**THE PROBLEM**
What lines of the data below hold the string "finger"? Copy each one.

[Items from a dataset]
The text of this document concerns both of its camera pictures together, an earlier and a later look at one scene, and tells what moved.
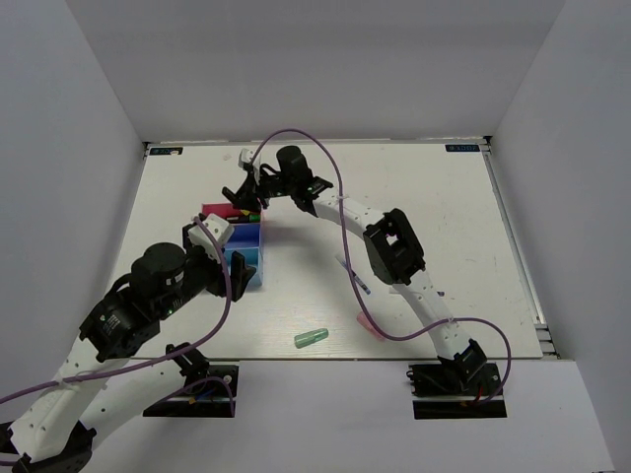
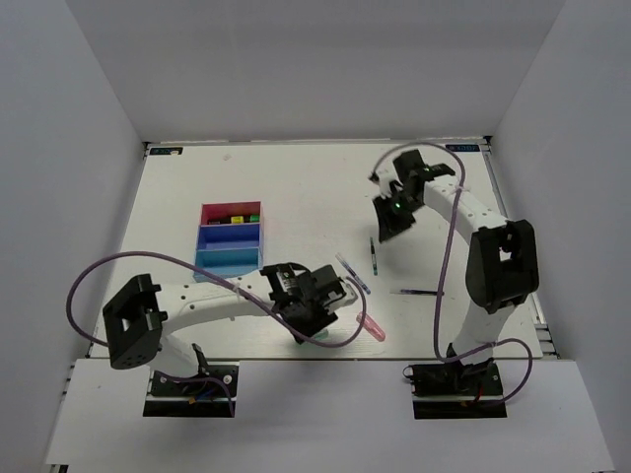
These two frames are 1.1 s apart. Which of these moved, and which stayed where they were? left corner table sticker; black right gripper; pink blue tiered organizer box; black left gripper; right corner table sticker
Moved: black left gripper; black right gripper
Stayed: left corner table sticker; pink blue tiered organizer box; right corner table sticker
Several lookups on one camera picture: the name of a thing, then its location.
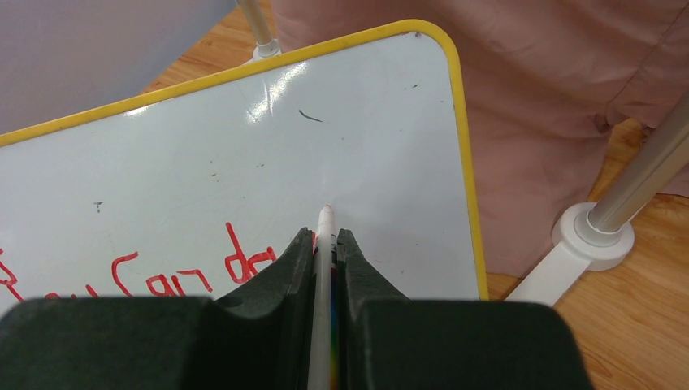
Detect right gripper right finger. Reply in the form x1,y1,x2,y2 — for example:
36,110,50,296
336,229,592,389

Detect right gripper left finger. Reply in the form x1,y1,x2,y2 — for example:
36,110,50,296
1,228,314,389

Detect white red marker pen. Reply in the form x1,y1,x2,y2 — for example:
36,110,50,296
307,205,336,389

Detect yellow framed whiteboard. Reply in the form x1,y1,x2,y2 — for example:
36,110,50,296
1,19,488,311

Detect white clothes rack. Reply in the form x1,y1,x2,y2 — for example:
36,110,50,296
236,0,689,308

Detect pink shorts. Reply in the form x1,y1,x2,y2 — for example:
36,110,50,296
271,1,688,277

**TASK RESPONSE**
Detect right gripper right finger. Reply in the form x1,y1,x2,y2 — for example:
Detect right gripper left finger. Reply in the form x1,y1,x2,y2 — for example:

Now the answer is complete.